Public school districts will be encouraged to limit elementary school student use of iPads and laptops in the classroom under a Missouri House bill approved in a 143-10 vote Monday.
Originally, the legislation set out to place a 45-minute cap on students’ screen time in schools and mandate cursive instruction. This raised concerns among educators and parents, who told the House Education Committee that it would force a “one-size-fits-all” approach on students.
The bill’s sponsor, state Rep. Tricia Byrnes, addressed that critique with committee members, who passed a version that would require schools to set their own technology policy with guidance from experts.
“(School boards) should create a policy that makes sense, that’s going to be supported by their teachers and parents.

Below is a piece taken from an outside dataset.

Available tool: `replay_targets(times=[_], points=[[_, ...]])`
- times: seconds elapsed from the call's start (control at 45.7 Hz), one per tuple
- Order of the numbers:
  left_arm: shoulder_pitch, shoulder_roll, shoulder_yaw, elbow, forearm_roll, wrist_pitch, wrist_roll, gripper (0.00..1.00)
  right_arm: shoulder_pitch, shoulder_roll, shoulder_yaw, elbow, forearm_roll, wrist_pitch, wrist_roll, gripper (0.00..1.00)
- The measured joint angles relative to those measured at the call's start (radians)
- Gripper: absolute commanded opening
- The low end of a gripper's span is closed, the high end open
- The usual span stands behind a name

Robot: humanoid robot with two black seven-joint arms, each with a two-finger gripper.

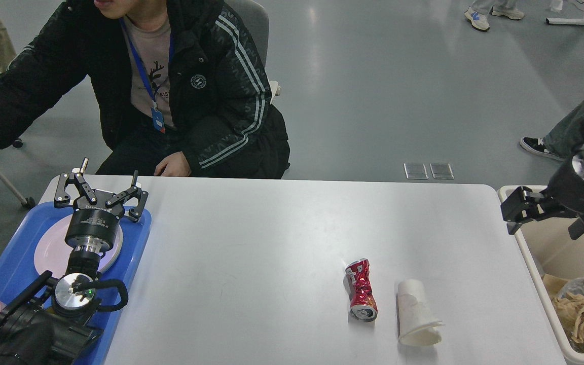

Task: Tidy desktop
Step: 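Raise the right gripper out of the bin toward the white cup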

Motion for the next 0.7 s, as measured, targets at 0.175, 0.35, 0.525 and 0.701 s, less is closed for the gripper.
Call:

But most importantly, it is going to help their students,” Byrnes said during a House debate Monday.
Schools would also be required to share information about students’ use of technology to their guardians, upon request.
Over the past 10 years, an increasing number of schools have created policies that provide devices like an iPad or laptop to each student. State Rep. Ed Lewis, a Republican from Moberly and chairman of the House Education Committee, said this push is “wrong” for young students.

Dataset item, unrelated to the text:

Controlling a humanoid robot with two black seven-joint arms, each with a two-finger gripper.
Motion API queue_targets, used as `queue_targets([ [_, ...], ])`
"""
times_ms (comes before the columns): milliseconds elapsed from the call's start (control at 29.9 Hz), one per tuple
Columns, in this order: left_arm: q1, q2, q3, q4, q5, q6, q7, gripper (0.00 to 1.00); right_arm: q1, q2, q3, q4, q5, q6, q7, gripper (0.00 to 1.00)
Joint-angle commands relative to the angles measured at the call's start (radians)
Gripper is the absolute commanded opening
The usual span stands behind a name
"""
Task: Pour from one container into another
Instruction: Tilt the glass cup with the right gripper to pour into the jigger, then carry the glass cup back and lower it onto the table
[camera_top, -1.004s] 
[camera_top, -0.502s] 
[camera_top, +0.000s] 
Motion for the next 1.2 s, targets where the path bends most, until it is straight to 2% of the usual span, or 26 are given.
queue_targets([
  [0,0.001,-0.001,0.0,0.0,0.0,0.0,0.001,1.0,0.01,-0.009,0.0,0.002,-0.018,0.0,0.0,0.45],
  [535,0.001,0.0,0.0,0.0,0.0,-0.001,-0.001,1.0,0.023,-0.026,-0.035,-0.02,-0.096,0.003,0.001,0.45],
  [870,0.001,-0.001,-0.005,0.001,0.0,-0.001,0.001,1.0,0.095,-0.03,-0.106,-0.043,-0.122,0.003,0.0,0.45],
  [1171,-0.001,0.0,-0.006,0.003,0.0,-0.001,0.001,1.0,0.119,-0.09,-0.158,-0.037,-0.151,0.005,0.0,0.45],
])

He didn’t want the state to set a limit on technology time but wants the state to “start the process of looking at screen time in schools.”
The legislation would establish a council overseen by the state’s education department that would create model policies for school districts and potentially inform legislative changes on technology use in schools. The council would be made of teachers, principals, a parent advocate and adolescent health professionals.
“This is a bill to put this back to the teachers and the experts,” Byrnes told the House during its first debate on the bill last week.
The changes won over former educators like state Rep. Kathy Steinhoff, a Democrat from Columbia, who applauded the bill for “pulling experts in” while allowing school districts to set local policies.
“This is a really exciting moment for this bill,” she said last week. “I think this will be the most important bill we pass out of the education committee this year.”